Last year, the New York Times
reported some brides are turning to a so-called "K-E diet" in which a
feeding tube is inserted so they don't have to eat meals. For
the procedure, a nasogastric feeding tube is deployed through the nose down the
esophagus and into the stomach, where it can pump in a mixture of a
protein-rich, low-carb formula to brides that amounts to 800 calories per day. The
10-day regimen costs about $1,500, and was criticized by many doctors when the
story broke.
"I'm horrified by that," said Heller.
·
Complete coverage:
CBSNews.com's The Wedding Planner
Generally, going on a crash diet or even skipping breakfast can
have the opposite effect, Kane said. While some short-term weight loss may
occur, dramatically curbing calories might lead to a cascade of hormones that
cause people to end up retaining more fat.
Heller added that if you're skipping meals and no longer eating
at regular intervals, metabolism slows down because the body thinks it is
starving and tries to retain nutrients longer. On the other hand, eating
healthy foods throughout the day can keep the metabolism going, she said, so
your body can stay in a "weight-loss zone." Besides causing more
weight to come back, a crash diet might also lead to dehydration, gallstones,
kidney stones, low blood pressure and electrolyte disturbances that might be
dangerous.
Many young, healthy brides may not think health problems can
happen to them if they drastically cut back on calories for a few weeks, and
may ignore the warnings. But, what they might notice is the feeling of
unhappiness during what is supposed to be one of the happiest times of their
lives, Heller pointed out. Skipping meals or crash dieting can cause a happy
bride to turn into a "bridezilla," she said, feeling hungry, cranky,
more tired, and having fewer coping skills as her mood deteriorates.

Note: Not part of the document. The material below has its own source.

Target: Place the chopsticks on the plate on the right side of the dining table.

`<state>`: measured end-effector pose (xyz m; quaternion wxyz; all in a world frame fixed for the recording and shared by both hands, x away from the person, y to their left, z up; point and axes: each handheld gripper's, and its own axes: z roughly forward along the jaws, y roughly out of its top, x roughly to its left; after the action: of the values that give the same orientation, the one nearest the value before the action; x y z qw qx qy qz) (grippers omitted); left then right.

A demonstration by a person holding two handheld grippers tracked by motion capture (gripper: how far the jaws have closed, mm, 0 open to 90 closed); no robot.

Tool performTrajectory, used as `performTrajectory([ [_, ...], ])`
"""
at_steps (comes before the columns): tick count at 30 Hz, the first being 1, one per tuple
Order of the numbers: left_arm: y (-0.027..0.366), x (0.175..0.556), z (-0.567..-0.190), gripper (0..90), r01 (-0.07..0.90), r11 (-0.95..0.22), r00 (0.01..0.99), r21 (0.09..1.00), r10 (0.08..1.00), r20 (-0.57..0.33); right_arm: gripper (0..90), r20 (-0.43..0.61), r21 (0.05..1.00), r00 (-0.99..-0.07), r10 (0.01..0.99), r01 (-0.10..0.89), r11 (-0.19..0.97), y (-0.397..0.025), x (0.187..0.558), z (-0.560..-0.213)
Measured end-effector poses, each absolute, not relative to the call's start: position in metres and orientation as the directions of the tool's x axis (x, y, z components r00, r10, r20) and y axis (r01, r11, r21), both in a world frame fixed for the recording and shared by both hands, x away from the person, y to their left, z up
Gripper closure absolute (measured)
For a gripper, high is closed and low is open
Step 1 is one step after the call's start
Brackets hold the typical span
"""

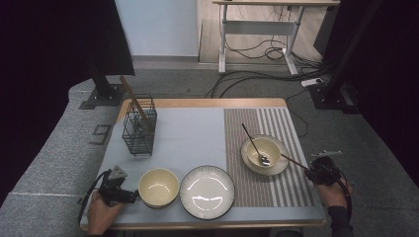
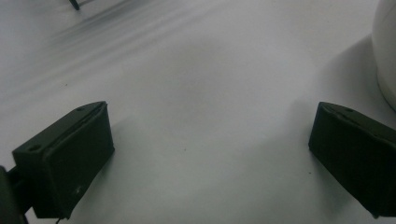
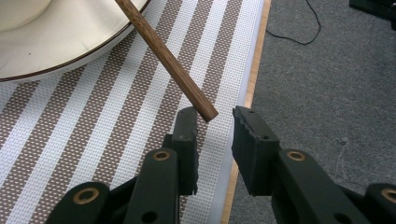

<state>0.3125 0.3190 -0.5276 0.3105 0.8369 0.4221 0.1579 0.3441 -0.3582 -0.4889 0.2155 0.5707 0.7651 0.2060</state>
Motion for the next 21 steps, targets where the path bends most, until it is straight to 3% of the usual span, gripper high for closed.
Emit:
performTrajectory([
  [21,0.319,0.313,-0.528,0.0,0.609,-0.451,0.594,0.653,0.805,0.002,78.3,-0.102,0.548,-0.235,0.966,0.798,0.252,-0.364,0.359,-0.490],
])
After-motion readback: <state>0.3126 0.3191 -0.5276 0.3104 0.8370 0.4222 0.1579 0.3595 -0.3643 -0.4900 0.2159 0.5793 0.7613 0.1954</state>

"That's the last thing you want," said Heller.
"You want even the planning of this to be fun."
Swapping out unhealthy foods is just one part of getting in
shape for a wedding. The experts agreed that exercise is also essential.
Kane points out that losing weight can also lead to losses in
muscle mass, which is why exercise is necessary if shaping your body is your
goal.
Walsh, the trainer, created the
"Active Resistance Training" method (ART), a system
she developed during her almost 30 years of experience. ART involves working
out four specific resistance points in the body with cardio, toning and other
exercises. Her bridal boot camp consists of sessions five times a week that are
custom-designed to work a bride's "trouble zones." Some brides even
come in with pictures of their dresses so Walsh can assign exercises that
target areas that may be more visible in the gown, she said.
Walsh tells her clients that her boot camp isn't a
collaboration, and they have to trust her, show up when she tells them, and eat
and exercise as instructed. But, adhering to the boot camp is rarely an issue
with her brides -- she said they tend to be the most motivated bunch. The other
experts agreed that people trying to get healthier with a wedding in mind tend
to be a more motivated than the typical New Year's resolution crowd.